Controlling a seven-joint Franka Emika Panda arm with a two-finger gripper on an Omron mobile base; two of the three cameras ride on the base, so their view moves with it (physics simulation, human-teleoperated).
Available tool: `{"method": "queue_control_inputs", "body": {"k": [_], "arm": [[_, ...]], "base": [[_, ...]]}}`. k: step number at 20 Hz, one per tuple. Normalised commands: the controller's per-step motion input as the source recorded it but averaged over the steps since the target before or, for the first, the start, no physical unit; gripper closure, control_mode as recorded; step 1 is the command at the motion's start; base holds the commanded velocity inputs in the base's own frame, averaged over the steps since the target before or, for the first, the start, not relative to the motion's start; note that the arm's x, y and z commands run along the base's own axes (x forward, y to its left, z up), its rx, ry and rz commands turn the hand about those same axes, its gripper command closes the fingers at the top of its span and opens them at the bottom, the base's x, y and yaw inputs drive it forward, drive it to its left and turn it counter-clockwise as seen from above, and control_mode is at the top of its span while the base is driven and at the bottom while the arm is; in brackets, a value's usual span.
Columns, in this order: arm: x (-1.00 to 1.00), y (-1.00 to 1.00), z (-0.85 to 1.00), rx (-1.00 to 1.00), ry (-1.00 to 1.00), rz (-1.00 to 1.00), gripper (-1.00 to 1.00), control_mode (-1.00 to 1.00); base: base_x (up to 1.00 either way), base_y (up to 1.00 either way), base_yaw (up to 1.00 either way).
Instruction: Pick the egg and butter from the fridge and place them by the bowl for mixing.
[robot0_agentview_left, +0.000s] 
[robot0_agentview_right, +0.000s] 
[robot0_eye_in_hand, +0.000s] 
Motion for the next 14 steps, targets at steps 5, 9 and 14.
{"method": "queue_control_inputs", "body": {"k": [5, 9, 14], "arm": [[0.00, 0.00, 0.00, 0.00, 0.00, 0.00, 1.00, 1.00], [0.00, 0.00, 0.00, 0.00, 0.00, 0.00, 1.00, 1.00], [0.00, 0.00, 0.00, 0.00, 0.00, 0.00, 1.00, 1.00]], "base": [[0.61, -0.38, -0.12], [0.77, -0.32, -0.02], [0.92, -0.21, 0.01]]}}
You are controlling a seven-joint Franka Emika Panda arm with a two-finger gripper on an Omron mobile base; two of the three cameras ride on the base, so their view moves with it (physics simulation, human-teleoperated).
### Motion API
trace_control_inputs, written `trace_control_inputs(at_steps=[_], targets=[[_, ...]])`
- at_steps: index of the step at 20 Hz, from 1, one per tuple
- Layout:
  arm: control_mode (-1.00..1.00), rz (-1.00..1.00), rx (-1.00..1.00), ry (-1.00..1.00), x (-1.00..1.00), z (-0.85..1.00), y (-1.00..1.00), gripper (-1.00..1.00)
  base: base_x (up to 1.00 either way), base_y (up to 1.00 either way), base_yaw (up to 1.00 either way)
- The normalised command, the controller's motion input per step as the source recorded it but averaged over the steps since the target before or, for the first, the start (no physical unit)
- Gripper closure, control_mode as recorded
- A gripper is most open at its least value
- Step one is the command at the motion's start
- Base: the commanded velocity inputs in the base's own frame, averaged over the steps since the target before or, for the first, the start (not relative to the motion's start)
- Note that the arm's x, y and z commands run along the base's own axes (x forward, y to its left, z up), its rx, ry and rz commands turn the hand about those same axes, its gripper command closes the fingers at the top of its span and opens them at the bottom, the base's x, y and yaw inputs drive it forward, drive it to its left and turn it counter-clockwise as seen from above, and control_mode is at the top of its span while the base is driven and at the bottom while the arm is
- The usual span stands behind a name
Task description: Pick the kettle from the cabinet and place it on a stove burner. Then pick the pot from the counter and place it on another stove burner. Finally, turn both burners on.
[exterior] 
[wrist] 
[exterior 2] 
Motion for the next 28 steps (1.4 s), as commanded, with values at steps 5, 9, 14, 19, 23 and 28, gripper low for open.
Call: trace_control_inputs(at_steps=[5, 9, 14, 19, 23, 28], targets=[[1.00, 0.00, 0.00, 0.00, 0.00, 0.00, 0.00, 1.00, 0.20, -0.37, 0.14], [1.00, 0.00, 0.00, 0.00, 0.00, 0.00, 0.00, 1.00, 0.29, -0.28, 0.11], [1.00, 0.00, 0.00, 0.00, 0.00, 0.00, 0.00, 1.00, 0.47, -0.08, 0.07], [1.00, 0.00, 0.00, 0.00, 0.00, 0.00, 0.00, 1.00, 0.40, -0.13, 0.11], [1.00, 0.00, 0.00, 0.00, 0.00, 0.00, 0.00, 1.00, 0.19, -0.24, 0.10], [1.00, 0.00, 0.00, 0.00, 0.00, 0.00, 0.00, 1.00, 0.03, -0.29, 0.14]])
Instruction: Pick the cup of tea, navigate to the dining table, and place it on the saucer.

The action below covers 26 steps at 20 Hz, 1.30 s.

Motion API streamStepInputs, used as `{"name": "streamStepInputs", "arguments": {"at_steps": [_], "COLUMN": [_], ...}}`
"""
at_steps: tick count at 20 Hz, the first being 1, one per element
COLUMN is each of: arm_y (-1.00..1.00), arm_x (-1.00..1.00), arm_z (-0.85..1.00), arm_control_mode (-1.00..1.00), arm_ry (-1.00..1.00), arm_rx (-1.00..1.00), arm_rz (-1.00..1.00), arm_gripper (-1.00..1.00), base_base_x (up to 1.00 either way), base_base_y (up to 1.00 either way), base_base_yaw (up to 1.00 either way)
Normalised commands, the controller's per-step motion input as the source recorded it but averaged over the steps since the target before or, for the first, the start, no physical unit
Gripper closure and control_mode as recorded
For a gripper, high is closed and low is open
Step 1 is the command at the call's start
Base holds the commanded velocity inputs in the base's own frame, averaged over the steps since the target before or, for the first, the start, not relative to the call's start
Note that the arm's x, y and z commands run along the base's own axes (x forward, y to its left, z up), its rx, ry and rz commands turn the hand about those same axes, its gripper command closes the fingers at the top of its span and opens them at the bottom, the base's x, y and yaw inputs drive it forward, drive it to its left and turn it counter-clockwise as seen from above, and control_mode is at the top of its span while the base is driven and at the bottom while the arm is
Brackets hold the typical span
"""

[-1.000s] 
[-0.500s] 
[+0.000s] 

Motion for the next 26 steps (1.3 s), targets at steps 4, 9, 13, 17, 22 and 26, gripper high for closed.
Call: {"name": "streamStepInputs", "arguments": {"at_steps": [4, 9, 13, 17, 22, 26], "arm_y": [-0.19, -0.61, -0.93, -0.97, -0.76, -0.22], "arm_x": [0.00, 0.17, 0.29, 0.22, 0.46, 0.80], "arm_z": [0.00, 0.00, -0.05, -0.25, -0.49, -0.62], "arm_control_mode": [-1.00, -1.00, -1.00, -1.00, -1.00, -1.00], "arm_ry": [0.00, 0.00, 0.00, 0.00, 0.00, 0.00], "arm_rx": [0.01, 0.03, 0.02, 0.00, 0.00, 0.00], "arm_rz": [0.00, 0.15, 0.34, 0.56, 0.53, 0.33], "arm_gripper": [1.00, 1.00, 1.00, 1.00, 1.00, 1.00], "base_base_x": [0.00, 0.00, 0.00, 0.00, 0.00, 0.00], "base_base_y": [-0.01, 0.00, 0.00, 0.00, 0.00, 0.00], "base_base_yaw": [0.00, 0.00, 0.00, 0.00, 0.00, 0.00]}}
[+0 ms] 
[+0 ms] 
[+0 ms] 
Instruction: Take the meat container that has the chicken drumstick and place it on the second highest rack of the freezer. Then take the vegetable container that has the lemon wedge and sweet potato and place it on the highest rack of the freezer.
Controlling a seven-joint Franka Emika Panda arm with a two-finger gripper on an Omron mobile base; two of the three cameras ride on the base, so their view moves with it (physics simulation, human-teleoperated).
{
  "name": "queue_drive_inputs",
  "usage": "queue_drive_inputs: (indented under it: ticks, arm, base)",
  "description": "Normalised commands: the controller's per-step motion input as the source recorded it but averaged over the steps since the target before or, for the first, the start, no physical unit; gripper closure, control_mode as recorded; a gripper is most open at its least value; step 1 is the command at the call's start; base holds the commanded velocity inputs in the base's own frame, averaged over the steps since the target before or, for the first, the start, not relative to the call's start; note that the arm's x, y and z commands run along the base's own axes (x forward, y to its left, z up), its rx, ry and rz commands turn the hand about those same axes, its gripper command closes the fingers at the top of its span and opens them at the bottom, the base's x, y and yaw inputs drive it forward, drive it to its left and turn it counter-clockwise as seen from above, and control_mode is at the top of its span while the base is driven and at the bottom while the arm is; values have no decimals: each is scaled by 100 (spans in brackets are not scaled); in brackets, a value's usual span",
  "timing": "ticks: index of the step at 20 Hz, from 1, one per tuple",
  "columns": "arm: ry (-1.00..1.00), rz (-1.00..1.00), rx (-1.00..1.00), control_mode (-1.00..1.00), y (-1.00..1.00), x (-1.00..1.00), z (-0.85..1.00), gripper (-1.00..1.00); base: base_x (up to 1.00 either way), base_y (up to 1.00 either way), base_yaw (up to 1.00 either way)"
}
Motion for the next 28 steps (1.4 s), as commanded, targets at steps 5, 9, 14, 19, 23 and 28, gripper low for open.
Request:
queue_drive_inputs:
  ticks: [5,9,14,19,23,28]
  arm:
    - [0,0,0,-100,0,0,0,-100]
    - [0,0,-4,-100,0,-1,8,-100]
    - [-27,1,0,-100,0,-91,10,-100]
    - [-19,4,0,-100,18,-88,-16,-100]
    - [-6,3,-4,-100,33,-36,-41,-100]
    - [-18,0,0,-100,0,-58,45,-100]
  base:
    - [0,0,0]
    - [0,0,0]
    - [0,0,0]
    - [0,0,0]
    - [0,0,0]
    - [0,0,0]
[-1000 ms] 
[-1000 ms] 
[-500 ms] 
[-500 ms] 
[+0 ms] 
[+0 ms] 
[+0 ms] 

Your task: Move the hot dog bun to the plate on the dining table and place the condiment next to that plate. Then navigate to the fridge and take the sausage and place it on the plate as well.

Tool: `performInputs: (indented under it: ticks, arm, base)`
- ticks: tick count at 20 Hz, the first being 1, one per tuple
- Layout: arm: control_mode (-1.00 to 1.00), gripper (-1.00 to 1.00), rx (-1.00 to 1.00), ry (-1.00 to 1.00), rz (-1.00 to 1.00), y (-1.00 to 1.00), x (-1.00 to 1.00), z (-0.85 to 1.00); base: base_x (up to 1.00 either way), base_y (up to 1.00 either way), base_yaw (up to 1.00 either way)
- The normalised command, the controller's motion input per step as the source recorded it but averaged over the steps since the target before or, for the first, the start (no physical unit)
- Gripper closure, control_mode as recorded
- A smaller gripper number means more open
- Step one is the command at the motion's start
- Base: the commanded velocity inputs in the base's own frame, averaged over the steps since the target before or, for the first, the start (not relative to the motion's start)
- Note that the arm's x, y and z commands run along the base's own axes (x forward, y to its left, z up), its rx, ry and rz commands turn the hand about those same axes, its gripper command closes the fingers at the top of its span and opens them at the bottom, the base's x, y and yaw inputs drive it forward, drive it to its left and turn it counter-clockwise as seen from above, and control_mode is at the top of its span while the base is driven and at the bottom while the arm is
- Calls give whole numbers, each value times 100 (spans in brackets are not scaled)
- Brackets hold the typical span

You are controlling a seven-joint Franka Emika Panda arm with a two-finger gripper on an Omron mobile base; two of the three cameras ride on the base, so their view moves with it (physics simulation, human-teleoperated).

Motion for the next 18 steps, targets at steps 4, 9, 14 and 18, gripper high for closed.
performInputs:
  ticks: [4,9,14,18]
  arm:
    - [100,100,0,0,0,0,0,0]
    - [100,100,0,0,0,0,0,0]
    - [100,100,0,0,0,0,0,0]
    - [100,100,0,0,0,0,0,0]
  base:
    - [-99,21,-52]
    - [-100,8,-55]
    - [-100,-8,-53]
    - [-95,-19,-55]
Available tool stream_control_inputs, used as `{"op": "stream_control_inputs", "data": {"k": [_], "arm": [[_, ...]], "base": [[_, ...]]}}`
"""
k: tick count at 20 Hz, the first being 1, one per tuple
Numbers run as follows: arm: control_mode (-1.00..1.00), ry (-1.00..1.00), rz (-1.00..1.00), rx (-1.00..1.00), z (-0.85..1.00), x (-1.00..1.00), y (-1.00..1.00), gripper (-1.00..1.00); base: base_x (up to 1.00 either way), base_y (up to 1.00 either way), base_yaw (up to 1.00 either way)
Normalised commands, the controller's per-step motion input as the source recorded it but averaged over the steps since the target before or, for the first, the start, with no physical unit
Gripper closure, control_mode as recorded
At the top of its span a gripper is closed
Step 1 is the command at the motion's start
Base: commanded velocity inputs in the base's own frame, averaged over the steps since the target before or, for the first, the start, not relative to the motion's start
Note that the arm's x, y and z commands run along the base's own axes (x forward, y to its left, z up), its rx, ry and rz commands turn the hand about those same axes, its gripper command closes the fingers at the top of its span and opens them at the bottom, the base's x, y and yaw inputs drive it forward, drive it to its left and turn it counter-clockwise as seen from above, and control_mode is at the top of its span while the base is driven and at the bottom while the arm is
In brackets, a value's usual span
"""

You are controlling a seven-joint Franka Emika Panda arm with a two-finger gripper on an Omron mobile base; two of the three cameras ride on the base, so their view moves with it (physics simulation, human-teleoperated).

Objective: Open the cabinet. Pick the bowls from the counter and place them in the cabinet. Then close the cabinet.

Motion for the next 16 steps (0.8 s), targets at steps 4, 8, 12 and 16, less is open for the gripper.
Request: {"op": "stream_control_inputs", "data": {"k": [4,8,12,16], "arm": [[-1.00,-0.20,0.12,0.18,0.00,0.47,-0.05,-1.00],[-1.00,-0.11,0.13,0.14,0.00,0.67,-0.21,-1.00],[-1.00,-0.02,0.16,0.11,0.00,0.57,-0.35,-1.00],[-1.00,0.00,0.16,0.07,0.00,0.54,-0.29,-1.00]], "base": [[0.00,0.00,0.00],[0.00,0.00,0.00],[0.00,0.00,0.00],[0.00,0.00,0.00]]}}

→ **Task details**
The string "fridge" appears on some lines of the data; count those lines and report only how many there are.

→ **Answer**
2